### WORK REQUIRED
The reply should return the data in full, exactly as written.

>>>>>

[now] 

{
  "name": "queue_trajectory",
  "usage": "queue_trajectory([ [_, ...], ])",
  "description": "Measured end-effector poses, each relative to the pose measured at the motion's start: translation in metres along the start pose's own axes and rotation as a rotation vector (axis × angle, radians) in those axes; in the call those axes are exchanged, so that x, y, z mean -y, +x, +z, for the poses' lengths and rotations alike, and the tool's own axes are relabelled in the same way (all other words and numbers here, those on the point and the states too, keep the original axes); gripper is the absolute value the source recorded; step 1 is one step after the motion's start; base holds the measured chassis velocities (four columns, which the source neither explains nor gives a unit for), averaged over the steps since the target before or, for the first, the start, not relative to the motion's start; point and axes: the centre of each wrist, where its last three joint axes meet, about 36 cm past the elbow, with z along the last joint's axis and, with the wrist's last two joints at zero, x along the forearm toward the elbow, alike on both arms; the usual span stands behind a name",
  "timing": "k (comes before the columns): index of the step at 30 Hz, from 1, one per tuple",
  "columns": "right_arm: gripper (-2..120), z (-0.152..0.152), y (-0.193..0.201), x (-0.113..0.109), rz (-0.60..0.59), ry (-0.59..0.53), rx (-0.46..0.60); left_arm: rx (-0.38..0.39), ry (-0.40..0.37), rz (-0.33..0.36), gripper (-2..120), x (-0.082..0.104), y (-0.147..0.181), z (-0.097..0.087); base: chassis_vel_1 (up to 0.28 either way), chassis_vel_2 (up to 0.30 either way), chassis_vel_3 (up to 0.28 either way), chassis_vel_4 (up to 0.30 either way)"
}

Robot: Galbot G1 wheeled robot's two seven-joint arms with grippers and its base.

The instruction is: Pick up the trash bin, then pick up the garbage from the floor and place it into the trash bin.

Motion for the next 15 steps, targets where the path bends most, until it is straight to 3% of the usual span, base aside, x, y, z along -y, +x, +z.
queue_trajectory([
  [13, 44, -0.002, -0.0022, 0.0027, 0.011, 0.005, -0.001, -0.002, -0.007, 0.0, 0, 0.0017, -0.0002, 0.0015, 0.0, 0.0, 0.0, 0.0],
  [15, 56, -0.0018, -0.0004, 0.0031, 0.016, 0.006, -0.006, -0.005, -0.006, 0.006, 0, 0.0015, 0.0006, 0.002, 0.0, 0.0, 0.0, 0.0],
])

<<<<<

### ANSWER
[now] 

{
  "name": "queue_trajectory",
  "usage": "queue_trajectory([ [_, ...], ])",
  "description": "Measured end-effector poses, each relative to the pose measured at the motion's start: translation in metres along the start pose's own axes and rotation as a rotation vector (axis × angle, radians) in those axes; in the call those axes are exchanged, so that x, y, z mean -y, +x, +z, for the poses' lengths and rotations alike, and the tool's own axes are relabelled in the same way (all other words and numbers here, those on the point and the states too, keep the original axes); gripper is the absolute value the source recorded; step 1 is one step after the motion's start; base holds the measured chassis velocities (four columns, which the source neither explains nor gives a unit for), averaged over the steps since the target before or, for the first, the start, not relative to the motion's start; point and axes: the centre of each wrist, where its last three joint axes meet, about 36 cm past the elbow, with z along the last joint's axis and, with the wrist's last two joints at zero, x along the forearm toward the elbow, alike on both arms; the usual span stands behind a name",
  "timing": "k (comes before the columns): index of the step at 30 Hz, from 1, one per tuple",
  "columns": "right_arm: gripper (-2..120), z (-0.152..0.152), y (-0.193..0.201), x (-0.113..0.109), rz (-0.60..0.59), ry (-0.59..0.53), rx (-0.46..0.60); left_arm: rx (-0.38..0.39), ry (-0.40..0.37), rz (-0.33..0.36), gripper (-2..120), x (-0.082..0.104), y (-0.147..0.181), z (-0.097..0.087); base: chassis_vel_1 (up to 0.28 either way), chassis_vel_2 (up to 0.30 either way), chassis_vel_3 (up to 0.28 either way), chassis_vel_4 (up to 0.30 either way)"
}

Robot: Galbot G1 wheeled robot's two seven-joint arms with grippers and its base.

The instruction is: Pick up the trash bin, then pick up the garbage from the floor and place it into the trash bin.

Motion for the next 15 steps, targets where the path bends most, until it is straight to 3% of the usual span, base aside, x, y, z along -y, +x, +z.
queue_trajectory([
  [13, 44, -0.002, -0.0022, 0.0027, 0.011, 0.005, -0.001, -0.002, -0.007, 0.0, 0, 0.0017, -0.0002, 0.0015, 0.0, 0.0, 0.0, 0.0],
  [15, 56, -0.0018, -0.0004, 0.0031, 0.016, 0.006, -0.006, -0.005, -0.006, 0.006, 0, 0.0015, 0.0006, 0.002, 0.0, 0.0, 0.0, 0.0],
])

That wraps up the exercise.